--- Work instructions ---
If a line in the entries below includes "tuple", show that line.

--- Supplied material ---
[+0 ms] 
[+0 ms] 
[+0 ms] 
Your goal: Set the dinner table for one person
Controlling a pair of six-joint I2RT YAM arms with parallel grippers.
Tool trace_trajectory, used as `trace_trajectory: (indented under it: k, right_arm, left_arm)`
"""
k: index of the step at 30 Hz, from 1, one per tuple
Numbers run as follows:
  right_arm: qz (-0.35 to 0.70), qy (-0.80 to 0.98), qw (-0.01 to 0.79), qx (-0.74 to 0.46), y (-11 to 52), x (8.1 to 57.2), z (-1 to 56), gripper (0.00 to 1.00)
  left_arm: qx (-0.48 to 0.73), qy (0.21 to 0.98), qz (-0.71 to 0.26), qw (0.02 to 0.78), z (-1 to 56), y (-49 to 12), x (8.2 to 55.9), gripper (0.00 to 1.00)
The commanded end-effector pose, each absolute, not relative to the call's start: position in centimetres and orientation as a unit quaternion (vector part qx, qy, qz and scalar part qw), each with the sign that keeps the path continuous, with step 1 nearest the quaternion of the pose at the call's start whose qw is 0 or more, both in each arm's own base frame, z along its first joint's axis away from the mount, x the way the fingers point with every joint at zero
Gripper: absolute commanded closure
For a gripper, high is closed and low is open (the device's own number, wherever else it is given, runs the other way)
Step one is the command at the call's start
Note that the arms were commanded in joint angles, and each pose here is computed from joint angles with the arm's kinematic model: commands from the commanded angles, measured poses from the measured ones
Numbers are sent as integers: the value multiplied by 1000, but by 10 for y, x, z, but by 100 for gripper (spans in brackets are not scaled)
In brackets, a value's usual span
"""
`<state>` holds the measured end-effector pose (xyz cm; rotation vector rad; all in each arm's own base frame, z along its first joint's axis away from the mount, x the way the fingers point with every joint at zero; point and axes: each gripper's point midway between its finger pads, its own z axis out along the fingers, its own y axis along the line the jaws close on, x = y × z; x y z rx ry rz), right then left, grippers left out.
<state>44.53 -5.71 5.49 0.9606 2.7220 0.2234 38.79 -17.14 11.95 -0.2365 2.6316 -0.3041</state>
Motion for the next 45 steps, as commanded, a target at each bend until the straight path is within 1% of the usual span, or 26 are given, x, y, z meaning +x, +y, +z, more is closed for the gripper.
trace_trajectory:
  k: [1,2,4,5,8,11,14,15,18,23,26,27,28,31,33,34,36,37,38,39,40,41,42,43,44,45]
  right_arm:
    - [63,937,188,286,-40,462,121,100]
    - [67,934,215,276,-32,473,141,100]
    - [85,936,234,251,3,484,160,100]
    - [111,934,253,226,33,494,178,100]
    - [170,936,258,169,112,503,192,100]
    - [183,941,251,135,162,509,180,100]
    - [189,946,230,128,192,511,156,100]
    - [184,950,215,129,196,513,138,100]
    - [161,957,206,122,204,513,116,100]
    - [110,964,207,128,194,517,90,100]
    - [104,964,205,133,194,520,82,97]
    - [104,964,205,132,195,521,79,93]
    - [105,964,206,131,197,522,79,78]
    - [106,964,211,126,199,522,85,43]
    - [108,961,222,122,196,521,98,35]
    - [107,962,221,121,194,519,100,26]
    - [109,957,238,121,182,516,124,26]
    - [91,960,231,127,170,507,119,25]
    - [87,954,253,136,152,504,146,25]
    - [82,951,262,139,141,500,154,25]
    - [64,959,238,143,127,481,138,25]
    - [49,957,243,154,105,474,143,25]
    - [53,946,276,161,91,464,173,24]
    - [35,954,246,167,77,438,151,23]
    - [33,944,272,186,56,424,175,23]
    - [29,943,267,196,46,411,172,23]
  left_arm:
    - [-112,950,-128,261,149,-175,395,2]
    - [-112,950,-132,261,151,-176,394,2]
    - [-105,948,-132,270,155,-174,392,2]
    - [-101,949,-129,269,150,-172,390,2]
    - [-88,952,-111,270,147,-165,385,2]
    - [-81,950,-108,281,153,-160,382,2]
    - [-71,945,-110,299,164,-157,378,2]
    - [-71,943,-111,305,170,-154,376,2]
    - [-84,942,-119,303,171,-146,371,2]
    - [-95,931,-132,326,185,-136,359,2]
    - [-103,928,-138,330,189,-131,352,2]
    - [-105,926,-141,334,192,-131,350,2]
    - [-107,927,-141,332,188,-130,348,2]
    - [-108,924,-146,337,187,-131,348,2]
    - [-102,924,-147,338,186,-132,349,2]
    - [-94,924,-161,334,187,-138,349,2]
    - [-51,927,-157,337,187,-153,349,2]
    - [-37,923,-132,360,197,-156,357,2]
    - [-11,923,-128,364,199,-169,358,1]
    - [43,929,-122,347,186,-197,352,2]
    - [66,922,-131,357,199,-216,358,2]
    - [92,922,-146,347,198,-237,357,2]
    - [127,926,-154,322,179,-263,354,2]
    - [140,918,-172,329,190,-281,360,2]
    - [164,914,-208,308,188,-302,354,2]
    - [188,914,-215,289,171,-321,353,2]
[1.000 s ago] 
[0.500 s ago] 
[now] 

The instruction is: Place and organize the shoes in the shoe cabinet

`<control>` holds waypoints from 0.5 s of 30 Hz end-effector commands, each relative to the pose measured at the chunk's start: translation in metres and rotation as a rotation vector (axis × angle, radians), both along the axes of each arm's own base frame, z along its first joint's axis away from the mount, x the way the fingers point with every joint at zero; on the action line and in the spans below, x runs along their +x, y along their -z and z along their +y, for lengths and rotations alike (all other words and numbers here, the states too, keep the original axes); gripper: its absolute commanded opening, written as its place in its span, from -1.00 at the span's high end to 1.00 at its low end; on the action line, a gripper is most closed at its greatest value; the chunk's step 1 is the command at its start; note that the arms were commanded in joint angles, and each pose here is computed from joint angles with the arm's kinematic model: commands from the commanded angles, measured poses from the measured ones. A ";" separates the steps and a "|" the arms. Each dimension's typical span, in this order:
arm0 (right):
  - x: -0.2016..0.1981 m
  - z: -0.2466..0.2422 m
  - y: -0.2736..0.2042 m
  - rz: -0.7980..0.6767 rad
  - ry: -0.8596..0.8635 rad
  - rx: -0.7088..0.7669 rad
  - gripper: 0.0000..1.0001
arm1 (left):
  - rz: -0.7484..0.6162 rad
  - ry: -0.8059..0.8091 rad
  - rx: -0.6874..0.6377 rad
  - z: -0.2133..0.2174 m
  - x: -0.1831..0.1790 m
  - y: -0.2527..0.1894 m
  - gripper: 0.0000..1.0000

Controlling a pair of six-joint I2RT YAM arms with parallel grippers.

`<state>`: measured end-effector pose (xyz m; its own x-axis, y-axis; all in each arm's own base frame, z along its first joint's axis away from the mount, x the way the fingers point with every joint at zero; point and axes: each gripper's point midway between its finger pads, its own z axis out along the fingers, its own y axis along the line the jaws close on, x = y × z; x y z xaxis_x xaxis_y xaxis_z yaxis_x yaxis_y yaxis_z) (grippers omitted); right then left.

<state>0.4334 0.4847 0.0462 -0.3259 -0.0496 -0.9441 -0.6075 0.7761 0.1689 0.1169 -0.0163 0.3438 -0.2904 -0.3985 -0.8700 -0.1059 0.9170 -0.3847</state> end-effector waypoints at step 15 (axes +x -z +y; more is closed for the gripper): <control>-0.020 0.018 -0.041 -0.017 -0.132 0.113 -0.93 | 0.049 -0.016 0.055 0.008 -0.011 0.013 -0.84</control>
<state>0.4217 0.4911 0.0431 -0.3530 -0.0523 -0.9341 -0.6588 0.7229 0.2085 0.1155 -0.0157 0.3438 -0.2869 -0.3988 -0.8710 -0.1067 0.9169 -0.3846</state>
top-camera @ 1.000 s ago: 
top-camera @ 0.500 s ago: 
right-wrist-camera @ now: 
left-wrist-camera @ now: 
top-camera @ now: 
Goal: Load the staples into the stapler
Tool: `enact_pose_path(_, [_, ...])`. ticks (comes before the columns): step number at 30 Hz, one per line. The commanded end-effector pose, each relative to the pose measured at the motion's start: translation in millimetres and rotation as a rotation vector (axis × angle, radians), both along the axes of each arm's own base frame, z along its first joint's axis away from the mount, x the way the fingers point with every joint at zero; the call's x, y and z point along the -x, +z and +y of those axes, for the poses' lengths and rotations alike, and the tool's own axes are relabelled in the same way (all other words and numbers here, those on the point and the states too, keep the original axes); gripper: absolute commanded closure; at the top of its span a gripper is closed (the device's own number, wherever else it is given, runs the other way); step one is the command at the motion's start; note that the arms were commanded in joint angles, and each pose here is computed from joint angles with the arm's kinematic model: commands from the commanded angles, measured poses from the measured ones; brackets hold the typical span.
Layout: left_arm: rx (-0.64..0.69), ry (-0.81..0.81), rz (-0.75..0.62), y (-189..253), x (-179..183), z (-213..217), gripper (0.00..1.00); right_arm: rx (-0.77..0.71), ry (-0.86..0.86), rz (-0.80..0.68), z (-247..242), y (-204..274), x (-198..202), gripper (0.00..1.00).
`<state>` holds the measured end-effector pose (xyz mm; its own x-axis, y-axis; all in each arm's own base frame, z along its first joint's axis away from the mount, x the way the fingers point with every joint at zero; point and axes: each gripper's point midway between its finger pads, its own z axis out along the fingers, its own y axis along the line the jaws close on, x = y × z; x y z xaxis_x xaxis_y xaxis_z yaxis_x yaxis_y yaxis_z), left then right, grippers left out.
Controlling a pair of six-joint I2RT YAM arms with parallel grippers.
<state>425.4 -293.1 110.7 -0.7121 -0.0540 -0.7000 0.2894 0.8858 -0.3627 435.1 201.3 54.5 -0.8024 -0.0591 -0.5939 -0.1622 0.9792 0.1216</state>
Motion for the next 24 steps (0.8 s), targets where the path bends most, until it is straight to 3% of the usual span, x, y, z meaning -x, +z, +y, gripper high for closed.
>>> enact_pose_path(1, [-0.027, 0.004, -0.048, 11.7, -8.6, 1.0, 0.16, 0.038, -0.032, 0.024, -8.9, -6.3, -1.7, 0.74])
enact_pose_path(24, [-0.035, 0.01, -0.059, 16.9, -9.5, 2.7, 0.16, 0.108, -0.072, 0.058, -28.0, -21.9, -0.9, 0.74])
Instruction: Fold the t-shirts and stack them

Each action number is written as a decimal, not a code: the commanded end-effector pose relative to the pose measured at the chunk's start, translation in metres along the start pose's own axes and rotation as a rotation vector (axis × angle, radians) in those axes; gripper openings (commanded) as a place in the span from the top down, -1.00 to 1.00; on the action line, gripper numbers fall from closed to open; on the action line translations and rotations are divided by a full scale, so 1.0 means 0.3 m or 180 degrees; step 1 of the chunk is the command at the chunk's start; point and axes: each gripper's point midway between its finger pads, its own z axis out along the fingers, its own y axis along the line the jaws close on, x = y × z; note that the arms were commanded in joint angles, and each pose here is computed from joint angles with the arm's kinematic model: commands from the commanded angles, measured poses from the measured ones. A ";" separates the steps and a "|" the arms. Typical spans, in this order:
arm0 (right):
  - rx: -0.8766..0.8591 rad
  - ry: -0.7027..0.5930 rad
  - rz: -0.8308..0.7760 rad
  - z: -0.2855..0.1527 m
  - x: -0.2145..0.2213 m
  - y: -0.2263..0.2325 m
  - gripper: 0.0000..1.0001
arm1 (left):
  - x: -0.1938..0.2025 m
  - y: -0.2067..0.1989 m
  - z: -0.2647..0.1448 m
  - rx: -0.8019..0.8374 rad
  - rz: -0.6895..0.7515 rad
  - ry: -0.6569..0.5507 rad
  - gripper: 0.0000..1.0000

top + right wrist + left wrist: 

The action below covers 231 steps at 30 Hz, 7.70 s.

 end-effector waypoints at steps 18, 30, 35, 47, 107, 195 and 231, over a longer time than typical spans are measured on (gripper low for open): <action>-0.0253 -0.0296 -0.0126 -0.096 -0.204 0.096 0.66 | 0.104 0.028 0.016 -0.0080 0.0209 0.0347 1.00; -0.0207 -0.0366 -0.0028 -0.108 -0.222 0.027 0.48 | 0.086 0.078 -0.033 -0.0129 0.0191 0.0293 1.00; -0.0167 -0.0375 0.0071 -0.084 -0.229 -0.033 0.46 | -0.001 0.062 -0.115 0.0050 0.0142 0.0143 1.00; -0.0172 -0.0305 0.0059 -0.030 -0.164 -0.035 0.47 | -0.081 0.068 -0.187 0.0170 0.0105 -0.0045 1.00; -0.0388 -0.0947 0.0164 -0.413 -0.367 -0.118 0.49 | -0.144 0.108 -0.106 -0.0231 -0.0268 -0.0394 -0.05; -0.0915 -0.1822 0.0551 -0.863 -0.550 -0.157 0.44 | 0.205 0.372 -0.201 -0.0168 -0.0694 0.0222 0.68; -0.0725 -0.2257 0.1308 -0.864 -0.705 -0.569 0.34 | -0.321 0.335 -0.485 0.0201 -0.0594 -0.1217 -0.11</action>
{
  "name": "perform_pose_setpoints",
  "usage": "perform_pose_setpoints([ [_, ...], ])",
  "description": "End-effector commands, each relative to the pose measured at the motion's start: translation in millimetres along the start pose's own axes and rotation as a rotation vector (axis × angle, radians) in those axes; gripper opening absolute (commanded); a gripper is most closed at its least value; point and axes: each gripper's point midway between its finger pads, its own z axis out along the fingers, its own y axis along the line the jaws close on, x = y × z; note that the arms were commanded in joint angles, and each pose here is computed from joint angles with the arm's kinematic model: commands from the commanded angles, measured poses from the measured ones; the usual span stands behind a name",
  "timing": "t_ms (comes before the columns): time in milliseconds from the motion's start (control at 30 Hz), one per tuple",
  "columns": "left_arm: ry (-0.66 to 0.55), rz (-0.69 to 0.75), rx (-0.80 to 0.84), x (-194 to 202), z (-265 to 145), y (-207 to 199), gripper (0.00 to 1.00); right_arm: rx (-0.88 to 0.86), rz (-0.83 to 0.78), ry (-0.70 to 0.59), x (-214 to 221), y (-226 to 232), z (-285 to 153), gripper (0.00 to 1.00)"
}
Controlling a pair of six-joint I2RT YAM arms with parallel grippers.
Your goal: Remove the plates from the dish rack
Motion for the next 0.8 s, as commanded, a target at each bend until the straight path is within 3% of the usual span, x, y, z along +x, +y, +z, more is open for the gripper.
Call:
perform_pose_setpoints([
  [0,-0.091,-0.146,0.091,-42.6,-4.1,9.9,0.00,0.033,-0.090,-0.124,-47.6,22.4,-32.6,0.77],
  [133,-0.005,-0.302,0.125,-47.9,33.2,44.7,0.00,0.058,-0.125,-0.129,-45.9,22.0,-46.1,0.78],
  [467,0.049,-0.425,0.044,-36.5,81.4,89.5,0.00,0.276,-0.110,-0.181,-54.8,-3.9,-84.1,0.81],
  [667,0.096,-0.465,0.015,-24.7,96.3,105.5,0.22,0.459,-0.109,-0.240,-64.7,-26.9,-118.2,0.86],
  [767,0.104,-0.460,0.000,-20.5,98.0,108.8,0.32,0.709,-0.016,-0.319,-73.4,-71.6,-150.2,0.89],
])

--- Expected output ---
k: index of the step at 30 Hz, from 1, one per tuple
  "timing": "t_ms (comes before the columns): time in milliseconds from the motion's start (control at 30 Hz), one per tuple",

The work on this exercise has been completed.